From the first line of the data below, repeat each line exactly until you reach the line with "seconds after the"; include that line too.

***** SUPPLIED DATA *****

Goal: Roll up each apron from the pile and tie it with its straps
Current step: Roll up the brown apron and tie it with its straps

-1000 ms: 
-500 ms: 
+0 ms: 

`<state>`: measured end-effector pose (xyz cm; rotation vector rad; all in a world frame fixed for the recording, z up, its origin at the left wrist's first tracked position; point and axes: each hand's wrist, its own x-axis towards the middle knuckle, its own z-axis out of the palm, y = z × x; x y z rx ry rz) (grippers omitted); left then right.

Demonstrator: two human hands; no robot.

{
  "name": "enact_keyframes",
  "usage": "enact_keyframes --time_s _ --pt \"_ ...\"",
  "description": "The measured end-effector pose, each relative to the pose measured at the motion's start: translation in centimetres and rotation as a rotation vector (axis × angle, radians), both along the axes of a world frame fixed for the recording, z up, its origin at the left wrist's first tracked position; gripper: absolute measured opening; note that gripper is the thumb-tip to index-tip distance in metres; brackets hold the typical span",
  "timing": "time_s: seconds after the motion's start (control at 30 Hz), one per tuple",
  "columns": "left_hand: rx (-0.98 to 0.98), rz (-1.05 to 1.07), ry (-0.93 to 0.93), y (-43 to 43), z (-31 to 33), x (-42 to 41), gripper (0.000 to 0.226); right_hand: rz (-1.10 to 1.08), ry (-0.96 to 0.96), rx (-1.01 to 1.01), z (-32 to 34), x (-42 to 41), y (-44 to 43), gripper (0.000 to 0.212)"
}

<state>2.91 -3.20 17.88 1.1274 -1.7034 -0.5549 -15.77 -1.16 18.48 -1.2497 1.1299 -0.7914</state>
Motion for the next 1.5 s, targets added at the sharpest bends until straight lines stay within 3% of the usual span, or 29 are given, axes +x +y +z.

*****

YOUR RESPONSE:
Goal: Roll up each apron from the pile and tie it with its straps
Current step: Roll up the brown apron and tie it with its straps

-1000 ms: 
-500 ms: 
+0 ms: 

`<state>`: measured end-effector pose (xyz cm; rotation vector rad; all in a world frame fixed for the recording, z up, its origin at the left wrist's first tracked position; point and axes: each hand's wrist, its own x-axis towards the middle knuckle, its own z-axis out of the palm, y = z × x; x y z rx ry rz) (grippers omitted); left then right.

Demonstrator: two human hands; no robot.

{
  "name": "enact_keyframes",
  "usage": "enact_keyframes --time_s _ --pt \"_ ...\"",
  "description": "The measured end-effector pose, each relative to the pose measured at the motion's start: translation in centimetres and rotation as a rotation vector (axis × angle, radians), both along the axes of a world frame fixed for the recording, z up, its origin at the left wrist's first tracked position; gripper: absolute measured opening; note that gripper is the thumb-tip to index-tip distance in metres; brackets hold the typical span",
  "timing": "time_s: seconds after the motion's start (control at 30 Hz), one per tuple",

No additional response is needed to complete this exercise.